Oh lord this looks terrible. Let's reinvent a bunch of wheels and maim the datab...

mike_hearn · on Sept 20, 2023

Let me try and explain why it's at least interesting, better than the website is doing, then.

Firstly, why separate things into a pluggable KV layer and then object persistence on top? There are some advantages to doing things this way.

One is it lets you use a single technology at every level of scalability. Want to store a few objects for your desktop app settings file? Use a KV store that's dirt simple (can even be text files). Need to store billions of objects? Plug it into FoundationDB or Spanner or some other highly scalable backend. Generate a tiny in-memory transaction containing a small object sub-graph, serialize it to a protobuf-sized message and then send it over the network? Use a TreeMap. Want a single process but ultra-fast store? Use RocksDB. All those those are easy, and the API remains the same. Because (sorted) KV stores have pretty uniform interfaces you can even do tricks like incremental online migration by composing multiple backends together, or get notified when specific object fields change, or add a caching layer, and again the API can be uniform.

The closest to this in the RDBMS world would be trying to migrate between SQLite and, say, Oracle or some cloud pseudo-RDBMS, probably relying on another large abstraction layer on top to try and cover up the major differences between the backends. And then importing yet another giant library with a different set of data definitions and protocols with their own limits to handle object serialization outside of the database.

During development and testing you can run against a local or in-memory database, then switch to more powerful backends for the final rounds of testing. Normally in Java this requires something like H2 but then you're using a different DB entirely and it causes a whole round of new problems.
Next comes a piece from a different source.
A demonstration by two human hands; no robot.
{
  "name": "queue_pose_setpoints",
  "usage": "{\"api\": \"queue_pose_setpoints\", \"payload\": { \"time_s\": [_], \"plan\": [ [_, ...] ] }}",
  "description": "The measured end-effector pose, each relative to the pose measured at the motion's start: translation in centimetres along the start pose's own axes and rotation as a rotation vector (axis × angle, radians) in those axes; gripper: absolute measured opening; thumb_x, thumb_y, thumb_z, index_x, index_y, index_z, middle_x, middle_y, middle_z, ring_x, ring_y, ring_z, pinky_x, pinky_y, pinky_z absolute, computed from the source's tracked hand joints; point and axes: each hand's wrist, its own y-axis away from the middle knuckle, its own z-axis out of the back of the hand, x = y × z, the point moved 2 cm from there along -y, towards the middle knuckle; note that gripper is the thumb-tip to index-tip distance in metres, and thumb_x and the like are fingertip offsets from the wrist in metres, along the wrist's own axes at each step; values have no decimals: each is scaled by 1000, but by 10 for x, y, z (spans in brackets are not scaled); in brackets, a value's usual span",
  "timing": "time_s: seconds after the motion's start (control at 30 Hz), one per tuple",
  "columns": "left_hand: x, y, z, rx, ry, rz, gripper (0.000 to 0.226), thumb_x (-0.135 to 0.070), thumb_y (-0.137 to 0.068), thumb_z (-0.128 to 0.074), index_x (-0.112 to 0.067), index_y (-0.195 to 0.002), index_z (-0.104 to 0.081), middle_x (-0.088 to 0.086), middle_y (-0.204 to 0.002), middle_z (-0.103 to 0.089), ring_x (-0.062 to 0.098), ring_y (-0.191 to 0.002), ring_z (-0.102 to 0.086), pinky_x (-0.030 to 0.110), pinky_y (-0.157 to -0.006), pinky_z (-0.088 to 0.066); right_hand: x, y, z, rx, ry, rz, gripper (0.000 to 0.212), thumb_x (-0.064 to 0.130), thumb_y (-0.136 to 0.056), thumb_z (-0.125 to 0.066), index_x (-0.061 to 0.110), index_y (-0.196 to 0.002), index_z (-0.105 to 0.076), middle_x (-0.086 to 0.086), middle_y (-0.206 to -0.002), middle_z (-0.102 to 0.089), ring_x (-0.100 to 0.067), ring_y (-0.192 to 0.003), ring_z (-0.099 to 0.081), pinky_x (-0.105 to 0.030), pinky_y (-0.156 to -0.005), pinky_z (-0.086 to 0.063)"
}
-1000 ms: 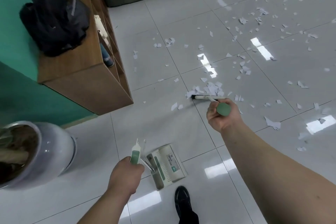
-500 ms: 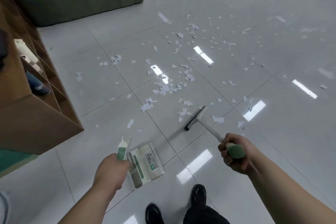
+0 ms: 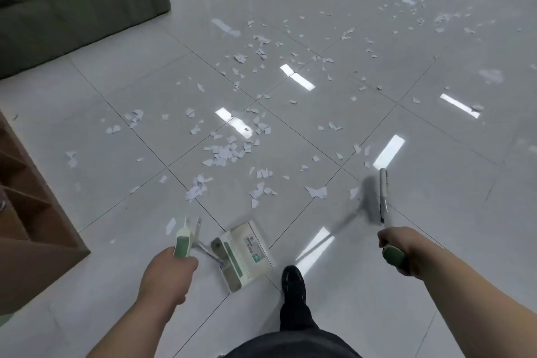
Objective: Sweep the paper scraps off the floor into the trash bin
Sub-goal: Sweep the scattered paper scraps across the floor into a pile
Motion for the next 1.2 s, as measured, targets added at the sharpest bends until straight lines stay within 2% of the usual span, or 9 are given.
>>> {"api": "queue_pose_setpoints", "payload": {
  "time_s": [0.2, 0.3, 0.4, 0.57, 0.67, 0.8, 0.87, 0.93, 1.2],
  "plan": [
    [-42, -5, -34, -59, -7, 82, 12, -4, -78, -53, -10, -73, -44, 8, -61, -38, 23, -55, -31, 30, -52, -29, 46, -52, 11, 229, 41, -44, 12, 13, -96, -52, 7, -86, -55, -9, -72, -48, -23, -57, -41, -26, -52, -35],
    [-55, -5, -41, -104, 45, 133, 12, -2, -80, -53, -10, -74, -45, 8, -64, -37, 21, -53, -29, 25, -46, -27, 67, -39, -10, 310, 88, -49, 20, 6, -83, -53, 13, -66, -46, -7, -63, -42, -17, -50, -29, -20, -49, -23],
    [-68, -6, -44, -141, 74, 160, 12, 0, -81, -53, -8, -75, -47, 9, -65, -38, 20, -51, -29, 23, -44, -28, 95, -21, -31, 429, 45, -61, 23, 8, -78, -52, 19, -65, -35, -4, -56, -35, -15, -48, -23, -12, -45, -17],
    [-74, -1, -48, -176, 98, 187, 12, 1, -82, -53, -7, -75, -48, 11, -66, -40, 21, -53, -31, 24, -44, -29, 142, -11, -59, 568, -1, -38, 22, 17, -56, -57, 21, -71, -41, -3, -62, -41, -17, -48, -32, -27, -67, -12],
    [-69, 4, -43, -204, 125, 202, 11, 1, -81, -53, -7, -75, -49, 10, -66, -41, 21, -53, -32, 24, -44, -31, 171, -17, -72, 629, -23, -16, 15, 16, -65, -56, 21, -72, -43, -1, -61, -41, -16, -49, -31, -16, -52, -15],
    [-57, 8, -28, -248, 177, 221, 13, 1, -82, -53, -8, -75, -48, 10, -66, -41, 21, -51, -32, 23, -45, -30, 194, -26, -80, 669, -80, 6, 20, 16, -58, -62, 21, -68, -46, -1, -61, -42, -17, -42, -35, -17, -54, -17],
    [-49, 8, -20, -267, 204, 235, 13, 1, -82, -53, -8, -75, -49, 10, -65, -41, 21, -52, -32, 23, -45, -30, 197, -29, -78, 665, -158, 8, 16, 12, -72, -56, 19, -69, -42, -3, -58, -43, -16, -39, -34, -14, -38, -25],
    [-39, 9, -14, -281, 231, 252, 12, 1, -82, -53, -8, -75, -48, 10, -65, -41, 21, -52, -32, 23, -44, -30, 196, -32, -75, 688, -173, 8, 16, 9, -77, -52, 18, -71, -40, -4, -59, -43, -15, -39, -33, -14, -34, -25],
    [7, 12, 9, -293, 338, 311, 17, 1, -81, -52, -10, -71, -44, 8, -60, -38, 20, -50, -31, 24, -45, -29, 177, 33, -99, 697, 282, 225, 10, 1, -77, -56, 9, -82, -52, -13, -69, -52, -20, -49, -38, -20, -47, -22]
  ]
}}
As a concrete example of where this is useful, Permazen was written for a 911 call dispatching system in the USA that required multi-master synchronous replication between geographically distributed sites that could tolerate connectivity failure between any of the masters and still allow each site to function. Adding this sort of feature is fairly easy because Permazen comes with a Raft backend, and has ways to add hooks for reconciliation of transactions. The whole stack is or can be Java when done this way, which makes for a very transparent stack.
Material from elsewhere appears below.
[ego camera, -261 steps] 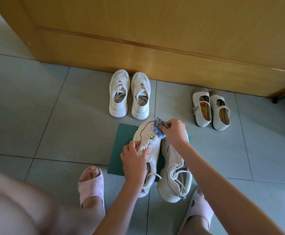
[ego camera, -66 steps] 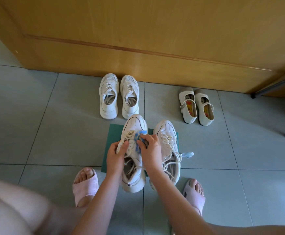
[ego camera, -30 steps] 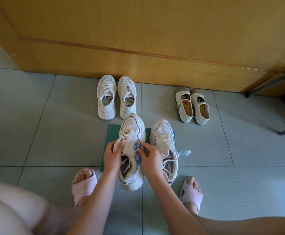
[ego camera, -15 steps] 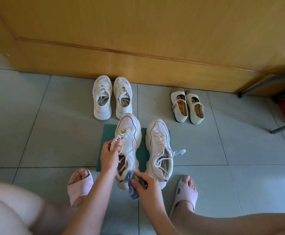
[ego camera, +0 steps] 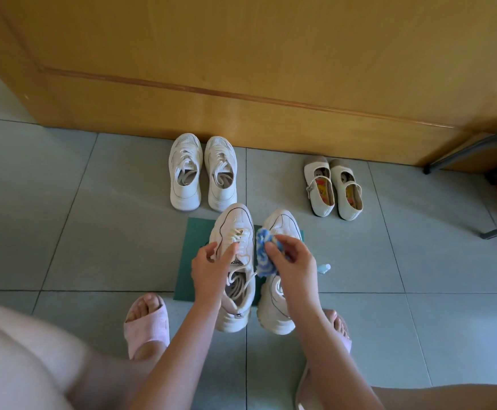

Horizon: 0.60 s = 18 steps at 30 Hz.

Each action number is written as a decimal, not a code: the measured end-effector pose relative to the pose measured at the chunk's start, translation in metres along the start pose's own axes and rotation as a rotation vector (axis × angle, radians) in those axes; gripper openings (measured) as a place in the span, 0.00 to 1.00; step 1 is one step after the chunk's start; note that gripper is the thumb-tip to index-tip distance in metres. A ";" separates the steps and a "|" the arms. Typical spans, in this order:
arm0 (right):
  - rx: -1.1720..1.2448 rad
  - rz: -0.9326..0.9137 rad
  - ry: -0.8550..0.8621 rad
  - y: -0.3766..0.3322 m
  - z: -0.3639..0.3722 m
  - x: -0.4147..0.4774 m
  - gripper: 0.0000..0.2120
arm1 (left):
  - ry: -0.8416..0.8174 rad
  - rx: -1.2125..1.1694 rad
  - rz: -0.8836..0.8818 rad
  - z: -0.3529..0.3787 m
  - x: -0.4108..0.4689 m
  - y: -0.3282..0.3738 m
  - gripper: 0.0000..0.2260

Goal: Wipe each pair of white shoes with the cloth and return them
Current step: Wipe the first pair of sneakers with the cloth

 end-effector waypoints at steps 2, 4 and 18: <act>0.031 0.006 0.022 -0.001 0.010 0.011 0.09 | 0.053 -0.018 0.042 -0.011 0.001 0.010 0.20; 0.045 0.016 -0.003 -0.004 0.026 0.020 0.07 | 0.047 -0.084 0.092 -0.019 0.002 0.029 0.14; -0.239 0.051 -0.074 0.018 0.068 0.040 0.14 | -0.099 -0.361 0.035 -0.029 0.048 0.050 0.05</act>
Point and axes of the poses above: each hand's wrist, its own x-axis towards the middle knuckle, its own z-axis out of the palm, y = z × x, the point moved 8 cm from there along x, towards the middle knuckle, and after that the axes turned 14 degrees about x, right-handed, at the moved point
Secondly, why use "language-integrated persistence" as the paper calls it?

SQL and RDBMs are, as I think you'll agree, powerful but very complicated technologies. SQL is a full blown programming language. If you're comfortable with jOOQ then that means you've mastered both Java and SQL and jOOQ and maybe the SQL dialect of your specific database as well, which is a lot. Plus subjects like schema setup and migration. Permazen asks a question about simplification: what if you just needed your knowledge of your primary programming language as well as a few database basics (like what indexes are)? What if that was enough to solve many problems? You've already accepted that this is valuable at some level because you're using jOOQ that adds something like this on top of Java+SQL, but jOOQ is a huge library. In Permazen you're using APIs from the standard library like NavigableSet, Stream, along with a few helper utilities for things like set intersection. Additionally, because you're relying on the host language more there are way fewer APIs to learn. This may be more intuitive for some developers, especially those that don't use SQL all the time.

Writing queries out as functional maps, filters and folds may seem awkward compared to having an RDBMS try and work it out for you, but there are reliability and predictability advantages. Some RDBMS engines have a problematic failure mode in which query performance can change drastically in production without anyone actually changing anything, as the statistics of the underlying table shift and suddenly cause a change in the query plan. It's also easy to write queries in SQL that don't have the expected performance. There are many stories on HN and elsewhere of heros swooping in to save some company or other through the application of a judicious CREATE INDEX command. In Permazen, because you're writing out the sequence of steps to get the data, it's always clear from reading the code what the query performance will be, and that performance will be stable over time.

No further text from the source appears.